#freedesktop on 2022-09-27 — irc logs at oftc.irclog.whitequark.org

2022-08-14 19:45 ChanServ changed the topic of #freedesktop to: https://www.freedesktop.org infrastructure and online services || for questions about freedesktop.org projects, please see each project's contact || for discussions about specifications, please use https://gitlab.freedesktop.org/xdg or xdg@lists.freedesktop.org

00:07 <karolherbst> something is up with runner "#2605 (Jda81xmt) fdo-equinix-m3l-9", a lot of virgl jobs time out on that

00:08 <karolherbst> daniels: is that something you can take care of? or is that somebodys else responsibility?

00:15 <karolherbst> though not all jobs seem to fail on that one..

00:22 <karolherbst> anyway.. that's blocking peoples MR so would be cool if one could deal with it :)

00:22 <karolherbst> and for anyone else seeing this: restarting the hun jobs helps, just need to be quick enough

00:52 ngcortes has quit [Remote host closed the connection]

01:08 chip_x has quit [Remote host closed the connection]

02:26 Leopold_ has quit [Remote host closed the connection]

02:46 jrayhawk has quit [Quit: Lost terminal]

02:48 jrayhawk has joined #freedesktop

03:05 ximion has quit []

03:29 dakr has quit [Ping timeout: 480 seconds]

06:10 ofourdan has joined #freedesktop

06:17 danvet has joined #freedesktop

07:05 vbenes has joined #freedesktop

07:07 <daniels> karolherbst: thanks for narrowing that down, gave it a kick now

07:10 <bentiss> daniels: Hey, not sure if you followed, but I have started the migration out from the current data center. Everything is correct right now, but I am focusing on the HDDs now, I'll take care of the SSDs once that part is over

07:10 <bentiss> (and nobody complained in the past 12 hours, so I guess it's transparent :-P )

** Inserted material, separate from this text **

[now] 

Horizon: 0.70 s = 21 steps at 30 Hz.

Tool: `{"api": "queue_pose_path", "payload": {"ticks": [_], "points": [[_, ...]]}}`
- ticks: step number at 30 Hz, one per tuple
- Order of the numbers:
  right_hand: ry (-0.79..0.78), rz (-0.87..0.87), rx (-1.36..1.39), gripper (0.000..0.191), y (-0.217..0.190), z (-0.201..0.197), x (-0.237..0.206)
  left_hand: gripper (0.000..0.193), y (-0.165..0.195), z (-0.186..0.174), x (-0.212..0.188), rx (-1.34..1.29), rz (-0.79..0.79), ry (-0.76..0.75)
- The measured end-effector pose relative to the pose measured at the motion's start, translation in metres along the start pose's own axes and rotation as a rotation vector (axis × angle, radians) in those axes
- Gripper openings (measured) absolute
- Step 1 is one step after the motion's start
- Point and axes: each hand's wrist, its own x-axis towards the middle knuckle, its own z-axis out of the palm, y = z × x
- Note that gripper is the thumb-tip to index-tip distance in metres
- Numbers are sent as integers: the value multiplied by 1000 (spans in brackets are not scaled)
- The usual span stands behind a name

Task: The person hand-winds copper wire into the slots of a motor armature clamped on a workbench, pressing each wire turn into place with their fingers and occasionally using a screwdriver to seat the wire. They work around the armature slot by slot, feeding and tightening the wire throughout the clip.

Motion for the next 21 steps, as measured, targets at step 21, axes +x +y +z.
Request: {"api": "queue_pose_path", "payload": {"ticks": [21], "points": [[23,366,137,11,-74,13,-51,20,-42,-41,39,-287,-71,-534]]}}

07:10 <daniels> bentiss: I did see that, thanks so much! :)

07:11 <bentiss> daniels: I also had a look at whether we could upgrade the cluster a bit, and I went to the "let's keep things as they are" path, because I really do not want to migrate to a new cluster :/

07:12 <bentiss> but we should be able to upgrade to k3s 1.24 AFAICT, there are a few charts to change to 1.25 unfortunately

07:13 <bentiss> daniels: and going from wireguard to vxlan as the flannel backend is possible to do with live cluster, but it will introduce some downtime (because pods on vxlan nodes won't be able to contact pods on wireguard)

07:14 * daniels nods

07:16 <daniels> I did read the mails last night indeed, that was quick

07:16 <daniels> a full rebuild might be good at some point for dual-stack, but eh ...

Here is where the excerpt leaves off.